--- Exercise prompt ---
When counting, include every line of the data that holds "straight", then state the total alone.

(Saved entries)
***

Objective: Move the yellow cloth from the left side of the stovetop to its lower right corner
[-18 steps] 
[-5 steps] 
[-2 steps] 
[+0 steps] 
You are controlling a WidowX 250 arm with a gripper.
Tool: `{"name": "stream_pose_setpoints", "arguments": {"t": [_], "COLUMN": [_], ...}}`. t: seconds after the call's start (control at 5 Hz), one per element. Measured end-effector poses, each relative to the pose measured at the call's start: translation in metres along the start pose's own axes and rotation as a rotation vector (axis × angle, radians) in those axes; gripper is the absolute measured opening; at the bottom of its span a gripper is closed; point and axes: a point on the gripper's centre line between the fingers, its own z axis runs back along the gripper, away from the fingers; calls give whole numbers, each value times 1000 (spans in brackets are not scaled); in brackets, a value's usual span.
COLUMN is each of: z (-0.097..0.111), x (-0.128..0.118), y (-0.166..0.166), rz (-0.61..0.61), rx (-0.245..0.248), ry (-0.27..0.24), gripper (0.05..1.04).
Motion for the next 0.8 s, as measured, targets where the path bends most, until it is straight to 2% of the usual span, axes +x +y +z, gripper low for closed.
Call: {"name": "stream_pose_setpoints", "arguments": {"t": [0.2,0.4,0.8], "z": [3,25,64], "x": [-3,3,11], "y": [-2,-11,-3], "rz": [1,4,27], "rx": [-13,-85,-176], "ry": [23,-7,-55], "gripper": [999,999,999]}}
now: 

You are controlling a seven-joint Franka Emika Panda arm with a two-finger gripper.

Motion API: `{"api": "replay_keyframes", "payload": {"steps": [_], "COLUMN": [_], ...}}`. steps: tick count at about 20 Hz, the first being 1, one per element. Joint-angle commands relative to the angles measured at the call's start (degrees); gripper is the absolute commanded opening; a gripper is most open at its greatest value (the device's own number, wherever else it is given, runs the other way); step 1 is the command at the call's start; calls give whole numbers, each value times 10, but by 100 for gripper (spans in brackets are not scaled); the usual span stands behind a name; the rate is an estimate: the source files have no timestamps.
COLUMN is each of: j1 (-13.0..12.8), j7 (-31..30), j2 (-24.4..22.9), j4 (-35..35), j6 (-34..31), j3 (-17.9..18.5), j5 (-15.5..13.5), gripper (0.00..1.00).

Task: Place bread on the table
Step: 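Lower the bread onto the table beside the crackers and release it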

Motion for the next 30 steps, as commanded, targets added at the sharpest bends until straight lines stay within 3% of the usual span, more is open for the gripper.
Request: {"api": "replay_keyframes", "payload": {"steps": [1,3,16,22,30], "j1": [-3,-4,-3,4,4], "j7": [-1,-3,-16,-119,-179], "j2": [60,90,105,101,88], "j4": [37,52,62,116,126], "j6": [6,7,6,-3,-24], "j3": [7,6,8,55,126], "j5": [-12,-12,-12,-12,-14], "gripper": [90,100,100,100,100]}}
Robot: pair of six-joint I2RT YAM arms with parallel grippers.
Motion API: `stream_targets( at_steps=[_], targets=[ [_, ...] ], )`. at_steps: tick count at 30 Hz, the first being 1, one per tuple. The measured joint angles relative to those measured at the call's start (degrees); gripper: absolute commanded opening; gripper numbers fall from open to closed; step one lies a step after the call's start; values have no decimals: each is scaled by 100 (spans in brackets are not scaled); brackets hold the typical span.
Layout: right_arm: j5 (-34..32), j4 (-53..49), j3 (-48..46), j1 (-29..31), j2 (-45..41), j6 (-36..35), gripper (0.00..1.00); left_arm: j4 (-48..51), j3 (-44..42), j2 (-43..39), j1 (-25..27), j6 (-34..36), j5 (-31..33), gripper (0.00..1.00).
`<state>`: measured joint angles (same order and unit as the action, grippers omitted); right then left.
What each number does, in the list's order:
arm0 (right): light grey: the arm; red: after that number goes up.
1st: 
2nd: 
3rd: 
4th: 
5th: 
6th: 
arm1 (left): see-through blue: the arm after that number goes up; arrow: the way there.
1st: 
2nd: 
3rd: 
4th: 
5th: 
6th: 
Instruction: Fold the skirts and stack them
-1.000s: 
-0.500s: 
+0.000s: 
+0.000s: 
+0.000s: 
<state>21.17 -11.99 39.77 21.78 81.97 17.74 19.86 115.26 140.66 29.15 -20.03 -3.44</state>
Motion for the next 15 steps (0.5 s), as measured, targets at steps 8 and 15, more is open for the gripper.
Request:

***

--- Exercise answer ---
2